Colombia’s largest rebel group FARC has released the last of its security force hostages, a group of ten men who have been held for more than 12 years, the Red Cross announced Monday.
The four soldiers and six police were surrendered into the care of hostage mediators and the International Red Cross in a rural zone near the border of Colombia’s central Meta department and the south central department of Guaviare.
In a email to Colombia Reports Red Cross Representative Jordi Raich said, “We are happy to announce the success of this operation in only one day that has allowed the reuniting of the ten hostages with their families after so many years. […] Today the agony has stopped for these families and that gives us great satisfaction.”
The hostages were originally scheduled to be released in two groups in two separate operations on Monday and Wednesday.
Family members were waiting in the nearby city of Villavicencio to greet the men, who will receive medical care there before being transferred to a military hospital in Bogota.
Helicopters provided by the Brazilian Air Force, carrying representatives from the Red Cross and NGO Colombians for Peace, left Villavicencio earlier Monday, as set out in a protocol agreed with the rebels.
Last February the FARC announced its intention to release all hostages and discontinue the practice of kidnapping.

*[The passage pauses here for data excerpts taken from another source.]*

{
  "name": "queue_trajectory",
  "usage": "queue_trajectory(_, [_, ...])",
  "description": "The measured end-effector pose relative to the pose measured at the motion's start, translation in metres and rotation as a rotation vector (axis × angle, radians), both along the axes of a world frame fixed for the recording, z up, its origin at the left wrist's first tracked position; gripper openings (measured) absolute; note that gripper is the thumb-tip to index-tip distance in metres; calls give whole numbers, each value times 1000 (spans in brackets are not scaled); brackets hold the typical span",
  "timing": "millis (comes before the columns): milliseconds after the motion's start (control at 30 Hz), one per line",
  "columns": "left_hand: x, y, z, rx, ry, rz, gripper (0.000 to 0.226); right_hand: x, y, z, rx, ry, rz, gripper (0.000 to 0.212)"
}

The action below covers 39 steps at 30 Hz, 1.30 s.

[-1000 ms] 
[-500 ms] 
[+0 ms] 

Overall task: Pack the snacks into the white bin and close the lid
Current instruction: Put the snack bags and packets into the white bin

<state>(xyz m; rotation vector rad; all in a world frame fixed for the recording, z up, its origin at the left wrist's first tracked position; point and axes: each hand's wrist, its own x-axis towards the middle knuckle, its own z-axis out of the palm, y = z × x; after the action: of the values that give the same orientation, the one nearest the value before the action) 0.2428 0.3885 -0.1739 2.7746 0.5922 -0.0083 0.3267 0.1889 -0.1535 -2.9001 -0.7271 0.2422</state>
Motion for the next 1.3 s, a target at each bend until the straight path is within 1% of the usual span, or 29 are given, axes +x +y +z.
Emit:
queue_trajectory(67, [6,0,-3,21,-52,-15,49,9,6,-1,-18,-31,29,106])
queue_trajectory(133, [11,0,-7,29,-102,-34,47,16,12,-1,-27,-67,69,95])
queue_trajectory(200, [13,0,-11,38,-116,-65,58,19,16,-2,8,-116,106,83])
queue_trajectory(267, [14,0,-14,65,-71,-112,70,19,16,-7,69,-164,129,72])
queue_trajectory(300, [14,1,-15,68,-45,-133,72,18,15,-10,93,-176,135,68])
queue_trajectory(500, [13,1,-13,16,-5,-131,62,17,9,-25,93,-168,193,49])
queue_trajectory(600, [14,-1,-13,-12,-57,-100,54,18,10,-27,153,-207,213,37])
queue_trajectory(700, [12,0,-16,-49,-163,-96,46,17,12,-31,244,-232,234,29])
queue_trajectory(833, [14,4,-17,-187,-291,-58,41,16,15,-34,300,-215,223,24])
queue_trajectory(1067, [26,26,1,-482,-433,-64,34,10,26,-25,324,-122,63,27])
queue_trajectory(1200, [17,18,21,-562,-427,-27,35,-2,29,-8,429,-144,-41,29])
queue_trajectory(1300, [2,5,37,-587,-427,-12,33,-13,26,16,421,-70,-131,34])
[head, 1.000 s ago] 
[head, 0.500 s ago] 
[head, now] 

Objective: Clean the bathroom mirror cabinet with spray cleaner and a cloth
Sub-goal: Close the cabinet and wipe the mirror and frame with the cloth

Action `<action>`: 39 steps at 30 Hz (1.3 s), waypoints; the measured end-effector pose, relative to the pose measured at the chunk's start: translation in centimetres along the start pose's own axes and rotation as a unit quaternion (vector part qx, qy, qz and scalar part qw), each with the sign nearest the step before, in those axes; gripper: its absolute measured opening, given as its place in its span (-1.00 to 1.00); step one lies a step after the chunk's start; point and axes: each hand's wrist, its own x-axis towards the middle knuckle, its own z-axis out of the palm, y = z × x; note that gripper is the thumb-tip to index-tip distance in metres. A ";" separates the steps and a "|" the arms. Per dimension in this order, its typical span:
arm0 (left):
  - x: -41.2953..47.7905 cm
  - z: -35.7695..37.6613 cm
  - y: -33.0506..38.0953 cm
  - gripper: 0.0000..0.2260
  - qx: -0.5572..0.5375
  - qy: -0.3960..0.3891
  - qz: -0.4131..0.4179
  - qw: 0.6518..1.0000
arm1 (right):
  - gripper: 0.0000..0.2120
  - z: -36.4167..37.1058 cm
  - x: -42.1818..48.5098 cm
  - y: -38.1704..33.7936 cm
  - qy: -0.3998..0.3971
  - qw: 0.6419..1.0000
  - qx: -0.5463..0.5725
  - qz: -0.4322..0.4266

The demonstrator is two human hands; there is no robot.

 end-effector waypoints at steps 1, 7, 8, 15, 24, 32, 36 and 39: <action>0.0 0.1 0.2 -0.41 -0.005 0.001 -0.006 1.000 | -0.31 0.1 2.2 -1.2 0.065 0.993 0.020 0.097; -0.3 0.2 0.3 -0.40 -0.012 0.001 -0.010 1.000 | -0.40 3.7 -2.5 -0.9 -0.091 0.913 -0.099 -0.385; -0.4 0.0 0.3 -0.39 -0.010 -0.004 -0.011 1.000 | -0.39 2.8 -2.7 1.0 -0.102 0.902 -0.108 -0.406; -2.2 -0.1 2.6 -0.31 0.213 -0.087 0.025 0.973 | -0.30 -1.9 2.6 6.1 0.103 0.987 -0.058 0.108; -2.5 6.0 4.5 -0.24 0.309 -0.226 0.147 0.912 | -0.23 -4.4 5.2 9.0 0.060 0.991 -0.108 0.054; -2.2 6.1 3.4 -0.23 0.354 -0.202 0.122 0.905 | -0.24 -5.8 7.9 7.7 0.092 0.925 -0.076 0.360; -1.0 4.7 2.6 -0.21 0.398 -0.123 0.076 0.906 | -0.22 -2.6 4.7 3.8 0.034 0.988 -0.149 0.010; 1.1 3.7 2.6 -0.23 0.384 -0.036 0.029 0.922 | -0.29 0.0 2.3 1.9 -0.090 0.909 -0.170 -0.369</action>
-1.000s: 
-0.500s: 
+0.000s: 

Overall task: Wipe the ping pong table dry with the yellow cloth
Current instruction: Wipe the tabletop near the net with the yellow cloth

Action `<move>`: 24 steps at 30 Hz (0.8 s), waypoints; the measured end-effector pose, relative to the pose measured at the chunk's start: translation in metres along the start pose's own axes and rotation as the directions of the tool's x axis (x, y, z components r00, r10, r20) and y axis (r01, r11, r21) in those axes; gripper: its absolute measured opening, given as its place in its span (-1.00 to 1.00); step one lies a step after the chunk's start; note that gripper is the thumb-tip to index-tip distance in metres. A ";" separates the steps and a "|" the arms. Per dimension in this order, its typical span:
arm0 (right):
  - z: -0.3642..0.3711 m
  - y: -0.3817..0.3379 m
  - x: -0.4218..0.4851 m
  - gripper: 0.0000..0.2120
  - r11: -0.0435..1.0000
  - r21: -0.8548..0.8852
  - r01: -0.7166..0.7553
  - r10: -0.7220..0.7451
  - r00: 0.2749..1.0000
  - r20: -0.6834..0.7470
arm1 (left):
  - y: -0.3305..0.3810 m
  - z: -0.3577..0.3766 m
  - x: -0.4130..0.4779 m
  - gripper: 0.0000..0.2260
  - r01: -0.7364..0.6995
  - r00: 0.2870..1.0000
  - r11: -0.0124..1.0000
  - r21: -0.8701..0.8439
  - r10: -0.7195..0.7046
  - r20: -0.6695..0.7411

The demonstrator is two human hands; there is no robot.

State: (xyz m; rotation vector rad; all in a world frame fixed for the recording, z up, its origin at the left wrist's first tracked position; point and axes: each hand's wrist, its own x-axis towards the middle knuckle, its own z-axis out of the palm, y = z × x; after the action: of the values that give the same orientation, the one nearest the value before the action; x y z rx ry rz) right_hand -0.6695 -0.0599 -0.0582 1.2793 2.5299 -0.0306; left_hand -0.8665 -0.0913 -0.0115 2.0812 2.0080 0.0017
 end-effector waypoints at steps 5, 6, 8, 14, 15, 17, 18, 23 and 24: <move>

The Colombian government has applauded the move but said more concessions by the FARC will be needed to start peace talks.
Despite the hostage release and its announcement that it will discontinue kidnapping, the FARC has yet to announce the fate of its civilian hostages, numbering 405 according to newspaper El Tiempo.
The release of the last political hostages of the FARC is a milestone in Colombia‘s armed conflict that has been going since the late 1940s, when the country’s two political parties, the Conservative Party and the Liberal Party, violently attempted to wrestle control of the country.